I successivi mezzi richiesti e giunti sull’incendio trovarono il fuoco esteso oltre le loro possibilità di immediata estinzione.
Nessuna previdenza esisteva per la sorveglianza notturna del teatro, ne a mezzo di custodi, ne a mezzo di segnalatori automatici.
I mezzi per ritardare l’incendio si riducevano alla ignifugazione del palcoscenico e del sottopalco. Essa è servita a ritardare l’incendio del sottopalco ove, l’incendio stesso non si sarebbe propagato rapidamente dall’alto in basso. La stessa ignifugazione non è servita a ritardare l’incendio del pavimento del palcoscenico perché è stata neutralizzata e peggio da una unzione di petrolio eseguita per preservare dalla polvere la gola di un tenore. Le scene e materiale scenico non erano ignifugati, e nemmeno i palchi tutti in legno.
Non esisteva telone metallico.
Le bocche da incendio interne con tubi e lancia erano disposte nei posti assegnati ai Pompieri di guardia durante lo spettacolo e risultarono inaccessibili durante l’incendio. Si è riconosciuta così la opportunità di disporre bocche da incendio anche in prossimità degli ingressi degli edifici adibiti a teatro.
Queste sono le risultanze offerte dall’esperienza che è costata la vita ad un teatro bicentenario al quale succederà un altro più moderno e razionale, ma al quale i Torinesi erano attaccati memori dei gloriosi avvenimenti di cui il Teatro fu teatro.
Ma i pompieri non si occuparono solo dell’estinzione dell’incendio. Il loro lavoro durò ancora per moltissimi giorni, almeno fino a quando non vennero completamente demolite le strutture pericolanti. Le operazioni di demolizione, proibitive per qualunque altra persona, vennero compiute dai pompieri più esperti e smaliziati nel muoversi acrobaticamente tra muri instabili, la ragnatela dei tralicci e delle travi in ferro deformate dal fuoco e pericolanti, che tenevano su il tetto dell’enorme volta della sala. Un lavoro compiuto a molti metri di altezza.
La grande griglia contorta doveva essere smantellata e portata giù dentro la fossa nera della sala. A dirigere tali operazioni fu il famoso, almeno per noi pompieri, maresciallo Ressia, già protagonista di altri “ardimentosi” interventi come quello di alcuni anni prima compiuto dall’alto dei 160 metri della Mole Antonelliana, per riparare la stella posta sulla sommità del simbolo torinese.
Il Regio, costruito nel 1738 su progetto dell’architetto di corte Benedetto Alfieri Bianco dei conti di Cortemilia (era lo zio del celebre tragediografo Vittorio) e inaugurato solo due anni dopo, il 26 dicembre 1740, alla presenza di tutta la corte con l’opera Arsace.

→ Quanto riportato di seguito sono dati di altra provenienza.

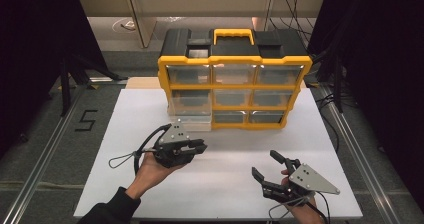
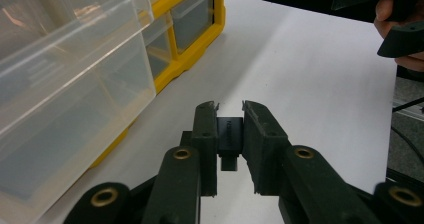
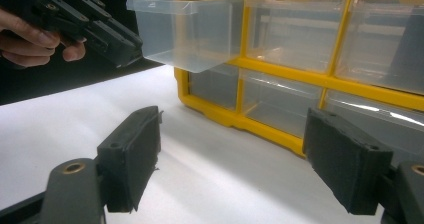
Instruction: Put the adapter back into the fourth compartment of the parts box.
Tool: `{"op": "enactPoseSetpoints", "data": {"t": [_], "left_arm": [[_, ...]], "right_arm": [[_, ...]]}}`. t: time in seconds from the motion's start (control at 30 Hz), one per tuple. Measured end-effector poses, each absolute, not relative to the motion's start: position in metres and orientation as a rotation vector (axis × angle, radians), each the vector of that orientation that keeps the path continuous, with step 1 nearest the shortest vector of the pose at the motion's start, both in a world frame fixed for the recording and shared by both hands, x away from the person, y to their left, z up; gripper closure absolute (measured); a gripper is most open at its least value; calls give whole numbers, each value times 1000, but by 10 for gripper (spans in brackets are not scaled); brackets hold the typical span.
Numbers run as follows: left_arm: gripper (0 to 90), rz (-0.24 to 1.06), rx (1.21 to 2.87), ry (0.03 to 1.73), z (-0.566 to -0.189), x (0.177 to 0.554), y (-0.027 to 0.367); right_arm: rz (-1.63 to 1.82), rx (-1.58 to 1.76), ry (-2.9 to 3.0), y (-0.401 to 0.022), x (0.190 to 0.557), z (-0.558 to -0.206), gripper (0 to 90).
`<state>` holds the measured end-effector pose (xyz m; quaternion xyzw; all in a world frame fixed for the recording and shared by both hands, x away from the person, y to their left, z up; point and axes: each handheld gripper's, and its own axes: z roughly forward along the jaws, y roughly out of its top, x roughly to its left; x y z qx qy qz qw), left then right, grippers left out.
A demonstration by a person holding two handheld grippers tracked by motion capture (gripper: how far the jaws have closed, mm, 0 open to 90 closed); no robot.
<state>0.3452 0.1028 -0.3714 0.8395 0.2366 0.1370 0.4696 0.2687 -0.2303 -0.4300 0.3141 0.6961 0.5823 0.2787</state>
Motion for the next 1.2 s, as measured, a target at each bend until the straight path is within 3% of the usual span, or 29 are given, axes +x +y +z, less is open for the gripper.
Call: {"op": "enactPoseSetpoints", "data": {"t": [1.2], "left_arm": [[760,395,1942,590,-342,345,117]], "right_arm": [[1559,843,1875,-230,269,-431,242]]}}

Il Teatro Regio era degno di una grande capitale europea come lo era Torino nel periodo. Venne costruito in tempi rapidissimi, con una spesa complessiva, enorme per quell’epoca, di Lire 822.606 lire. Aveva ben 139 palchetti distribuiti su cinque ordini, assegnati in base a gerarchie ben delineate in seno alla corte, con una capienza complessiva di circa 2500 posti.
La sua ricostruzione, nonostante i buoni propositi, purtroppo dovette attendere non solo il passaggio della Seconda Guerra Mondiale, ma ancora gli anni ’50 e ’60.

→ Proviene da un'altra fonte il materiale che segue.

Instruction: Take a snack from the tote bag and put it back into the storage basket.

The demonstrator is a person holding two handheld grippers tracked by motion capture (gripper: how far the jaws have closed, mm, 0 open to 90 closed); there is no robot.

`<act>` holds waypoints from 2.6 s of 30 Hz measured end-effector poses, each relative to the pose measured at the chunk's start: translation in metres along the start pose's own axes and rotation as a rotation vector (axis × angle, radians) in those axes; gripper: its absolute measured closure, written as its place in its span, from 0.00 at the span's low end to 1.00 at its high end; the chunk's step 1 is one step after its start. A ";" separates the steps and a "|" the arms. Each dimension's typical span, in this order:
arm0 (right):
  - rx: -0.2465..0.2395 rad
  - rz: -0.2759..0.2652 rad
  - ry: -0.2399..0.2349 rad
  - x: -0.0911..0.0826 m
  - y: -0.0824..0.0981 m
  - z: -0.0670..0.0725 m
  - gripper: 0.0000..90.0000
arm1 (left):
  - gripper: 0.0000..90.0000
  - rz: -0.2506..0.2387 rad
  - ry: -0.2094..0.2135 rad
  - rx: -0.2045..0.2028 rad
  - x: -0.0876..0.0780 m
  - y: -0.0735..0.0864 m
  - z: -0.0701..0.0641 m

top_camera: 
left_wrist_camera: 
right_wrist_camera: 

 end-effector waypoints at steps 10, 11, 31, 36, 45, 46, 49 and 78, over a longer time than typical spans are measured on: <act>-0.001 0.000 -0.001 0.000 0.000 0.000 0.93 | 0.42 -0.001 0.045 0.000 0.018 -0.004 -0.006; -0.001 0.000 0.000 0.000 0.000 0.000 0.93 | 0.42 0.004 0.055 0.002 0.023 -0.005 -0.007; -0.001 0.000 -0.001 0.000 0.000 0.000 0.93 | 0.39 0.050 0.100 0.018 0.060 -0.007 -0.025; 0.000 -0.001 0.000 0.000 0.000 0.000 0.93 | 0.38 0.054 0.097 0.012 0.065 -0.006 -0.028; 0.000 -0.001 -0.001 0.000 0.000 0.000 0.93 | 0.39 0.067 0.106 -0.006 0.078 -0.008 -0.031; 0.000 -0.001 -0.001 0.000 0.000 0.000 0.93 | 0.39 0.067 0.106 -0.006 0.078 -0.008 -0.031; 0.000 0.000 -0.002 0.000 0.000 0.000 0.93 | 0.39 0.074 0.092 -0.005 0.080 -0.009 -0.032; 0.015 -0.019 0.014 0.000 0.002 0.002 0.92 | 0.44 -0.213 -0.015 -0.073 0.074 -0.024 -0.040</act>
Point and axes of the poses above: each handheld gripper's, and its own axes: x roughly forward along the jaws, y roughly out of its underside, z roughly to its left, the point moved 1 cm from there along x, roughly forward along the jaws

Dopo diverse vicissitudini e a causa della recessione del dopo guerra, l’Amministrazione Comunale bandì un ulteriore concorso – il primo era del 1937 ma non ebbe fortuna – ritenuto più consono con il nuovo riassetto urbanistico della zona e con le mutate condizioni socioeconomiche, affidando il nuovo incarico all’architetto Carlo Mollino. I lavori iniziarono nel settembre del 1967.
Il nuovo Teatro Regio venne inaugurato il 10 aprile del 1973 con l’opera di Giuseppe Verdi “I vespri siciliani”.
Il Regio, oggi come allora, è uno dei maggiori teatri europei, sia per la qualità acustica, sempre oggetto di nuovi e periodici perfezionamenti, sia per le produzioni teatrali sempre di prima qualità.